• [YOUR TASK] Scan the data below for the string "purple". Show every line where it turns up.

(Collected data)
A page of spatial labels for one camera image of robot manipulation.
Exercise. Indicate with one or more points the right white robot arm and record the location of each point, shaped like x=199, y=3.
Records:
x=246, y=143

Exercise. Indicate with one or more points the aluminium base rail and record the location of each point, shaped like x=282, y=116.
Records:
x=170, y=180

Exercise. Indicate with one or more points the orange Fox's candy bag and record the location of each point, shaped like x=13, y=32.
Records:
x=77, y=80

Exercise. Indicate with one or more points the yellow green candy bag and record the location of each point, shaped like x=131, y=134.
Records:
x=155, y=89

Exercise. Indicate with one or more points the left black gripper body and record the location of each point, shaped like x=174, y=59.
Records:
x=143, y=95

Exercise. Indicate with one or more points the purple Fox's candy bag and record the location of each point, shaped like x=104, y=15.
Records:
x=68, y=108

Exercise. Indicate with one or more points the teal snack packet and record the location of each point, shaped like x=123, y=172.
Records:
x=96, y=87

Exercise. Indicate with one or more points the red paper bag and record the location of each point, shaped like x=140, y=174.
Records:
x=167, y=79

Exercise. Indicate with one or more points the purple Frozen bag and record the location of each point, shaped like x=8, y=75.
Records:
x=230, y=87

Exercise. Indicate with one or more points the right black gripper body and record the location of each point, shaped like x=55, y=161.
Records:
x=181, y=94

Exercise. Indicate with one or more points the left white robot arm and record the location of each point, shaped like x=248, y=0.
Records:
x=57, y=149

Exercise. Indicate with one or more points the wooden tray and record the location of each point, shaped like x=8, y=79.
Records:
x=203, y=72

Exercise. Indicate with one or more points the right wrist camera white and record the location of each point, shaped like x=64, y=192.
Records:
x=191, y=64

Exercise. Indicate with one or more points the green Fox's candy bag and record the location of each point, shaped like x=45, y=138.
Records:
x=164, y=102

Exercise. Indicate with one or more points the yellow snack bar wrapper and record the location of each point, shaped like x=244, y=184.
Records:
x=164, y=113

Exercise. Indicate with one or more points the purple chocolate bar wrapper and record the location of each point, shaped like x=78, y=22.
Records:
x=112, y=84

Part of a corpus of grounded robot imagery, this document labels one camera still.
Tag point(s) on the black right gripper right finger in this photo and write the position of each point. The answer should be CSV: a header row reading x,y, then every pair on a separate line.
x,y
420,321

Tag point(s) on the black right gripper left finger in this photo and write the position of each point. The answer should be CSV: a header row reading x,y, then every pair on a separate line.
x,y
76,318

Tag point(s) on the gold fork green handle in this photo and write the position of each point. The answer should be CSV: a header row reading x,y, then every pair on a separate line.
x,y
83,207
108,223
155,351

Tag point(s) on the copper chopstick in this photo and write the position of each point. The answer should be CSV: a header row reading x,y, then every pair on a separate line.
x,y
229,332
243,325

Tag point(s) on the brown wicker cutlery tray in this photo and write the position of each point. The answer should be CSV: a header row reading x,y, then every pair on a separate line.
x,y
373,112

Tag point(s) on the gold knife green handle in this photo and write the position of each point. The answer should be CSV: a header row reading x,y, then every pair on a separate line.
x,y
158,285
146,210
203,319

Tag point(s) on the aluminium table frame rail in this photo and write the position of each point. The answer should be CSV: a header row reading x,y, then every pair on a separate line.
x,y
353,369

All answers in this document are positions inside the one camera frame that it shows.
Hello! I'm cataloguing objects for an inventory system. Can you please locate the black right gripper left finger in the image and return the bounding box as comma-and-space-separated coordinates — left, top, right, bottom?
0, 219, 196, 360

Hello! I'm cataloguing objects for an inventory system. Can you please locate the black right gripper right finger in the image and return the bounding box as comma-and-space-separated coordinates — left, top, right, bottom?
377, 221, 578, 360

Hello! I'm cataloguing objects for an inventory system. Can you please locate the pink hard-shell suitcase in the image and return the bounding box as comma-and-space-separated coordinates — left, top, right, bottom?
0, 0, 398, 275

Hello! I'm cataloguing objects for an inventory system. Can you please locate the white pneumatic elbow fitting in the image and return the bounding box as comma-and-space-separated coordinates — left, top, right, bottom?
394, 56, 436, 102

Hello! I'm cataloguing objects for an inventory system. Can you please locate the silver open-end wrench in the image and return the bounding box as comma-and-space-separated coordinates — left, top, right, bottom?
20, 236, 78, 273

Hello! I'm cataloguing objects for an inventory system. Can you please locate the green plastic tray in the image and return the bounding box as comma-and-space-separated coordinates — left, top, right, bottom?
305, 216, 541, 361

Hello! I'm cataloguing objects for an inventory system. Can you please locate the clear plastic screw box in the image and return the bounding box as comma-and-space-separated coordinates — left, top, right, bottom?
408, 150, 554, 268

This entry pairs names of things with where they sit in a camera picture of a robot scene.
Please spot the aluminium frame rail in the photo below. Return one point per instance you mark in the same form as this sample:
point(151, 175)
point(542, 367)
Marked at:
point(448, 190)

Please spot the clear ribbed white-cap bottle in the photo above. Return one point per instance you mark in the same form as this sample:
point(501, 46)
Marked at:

...

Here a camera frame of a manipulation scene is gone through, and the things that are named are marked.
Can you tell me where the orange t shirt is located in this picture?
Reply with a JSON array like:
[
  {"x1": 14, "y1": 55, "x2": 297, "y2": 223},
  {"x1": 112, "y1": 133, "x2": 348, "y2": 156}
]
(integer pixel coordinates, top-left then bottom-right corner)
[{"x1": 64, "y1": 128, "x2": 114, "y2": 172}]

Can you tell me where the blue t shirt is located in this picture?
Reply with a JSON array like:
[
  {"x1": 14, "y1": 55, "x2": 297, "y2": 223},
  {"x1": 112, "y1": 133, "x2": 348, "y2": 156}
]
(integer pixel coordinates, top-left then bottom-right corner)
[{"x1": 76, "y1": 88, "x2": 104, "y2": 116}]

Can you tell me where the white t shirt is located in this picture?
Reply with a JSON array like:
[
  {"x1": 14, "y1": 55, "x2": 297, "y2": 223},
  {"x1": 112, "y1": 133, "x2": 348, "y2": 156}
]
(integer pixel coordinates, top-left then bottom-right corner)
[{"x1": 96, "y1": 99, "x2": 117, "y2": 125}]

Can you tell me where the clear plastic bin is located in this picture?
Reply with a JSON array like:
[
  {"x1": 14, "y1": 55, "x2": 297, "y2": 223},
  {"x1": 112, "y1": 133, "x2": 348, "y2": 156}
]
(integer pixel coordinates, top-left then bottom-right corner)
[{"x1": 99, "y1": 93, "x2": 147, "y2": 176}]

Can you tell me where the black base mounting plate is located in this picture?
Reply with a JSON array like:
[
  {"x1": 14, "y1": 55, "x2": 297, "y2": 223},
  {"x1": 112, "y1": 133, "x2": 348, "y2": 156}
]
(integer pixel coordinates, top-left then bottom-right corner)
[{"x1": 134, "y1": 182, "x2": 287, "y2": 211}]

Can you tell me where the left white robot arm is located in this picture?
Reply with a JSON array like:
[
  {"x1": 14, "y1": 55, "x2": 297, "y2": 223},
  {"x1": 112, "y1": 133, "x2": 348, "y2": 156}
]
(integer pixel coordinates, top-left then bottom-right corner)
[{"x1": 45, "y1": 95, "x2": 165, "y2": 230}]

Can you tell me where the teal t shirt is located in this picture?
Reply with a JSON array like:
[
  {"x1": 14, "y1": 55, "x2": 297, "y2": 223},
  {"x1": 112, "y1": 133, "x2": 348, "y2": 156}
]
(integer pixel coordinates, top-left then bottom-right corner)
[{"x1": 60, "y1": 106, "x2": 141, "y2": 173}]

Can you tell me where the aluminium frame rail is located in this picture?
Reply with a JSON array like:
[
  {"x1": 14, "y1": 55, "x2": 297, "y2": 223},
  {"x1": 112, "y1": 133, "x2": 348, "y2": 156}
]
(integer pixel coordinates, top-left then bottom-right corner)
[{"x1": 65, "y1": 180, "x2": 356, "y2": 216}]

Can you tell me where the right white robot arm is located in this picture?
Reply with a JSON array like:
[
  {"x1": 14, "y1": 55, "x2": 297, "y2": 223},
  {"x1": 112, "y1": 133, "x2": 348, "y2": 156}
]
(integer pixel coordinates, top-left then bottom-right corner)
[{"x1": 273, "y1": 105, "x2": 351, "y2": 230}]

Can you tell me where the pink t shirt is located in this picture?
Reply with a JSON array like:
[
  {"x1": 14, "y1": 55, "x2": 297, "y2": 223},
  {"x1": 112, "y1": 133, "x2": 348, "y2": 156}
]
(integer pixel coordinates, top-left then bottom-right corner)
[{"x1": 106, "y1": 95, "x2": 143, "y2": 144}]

• [TASK RESULT]
Exercise. Indicate with one or more points the purple Fox's candy bag and record the location of each point, shaped like x=104, y=15.
Exercise. Indicate with one or more points the purple Frozen bag and record the location of each point, shaped like x=8, y=75.
Exercise. Indicate with one or more points the purple chocolate bar wrapper and record the location of each point, shaped like x=78, y=22.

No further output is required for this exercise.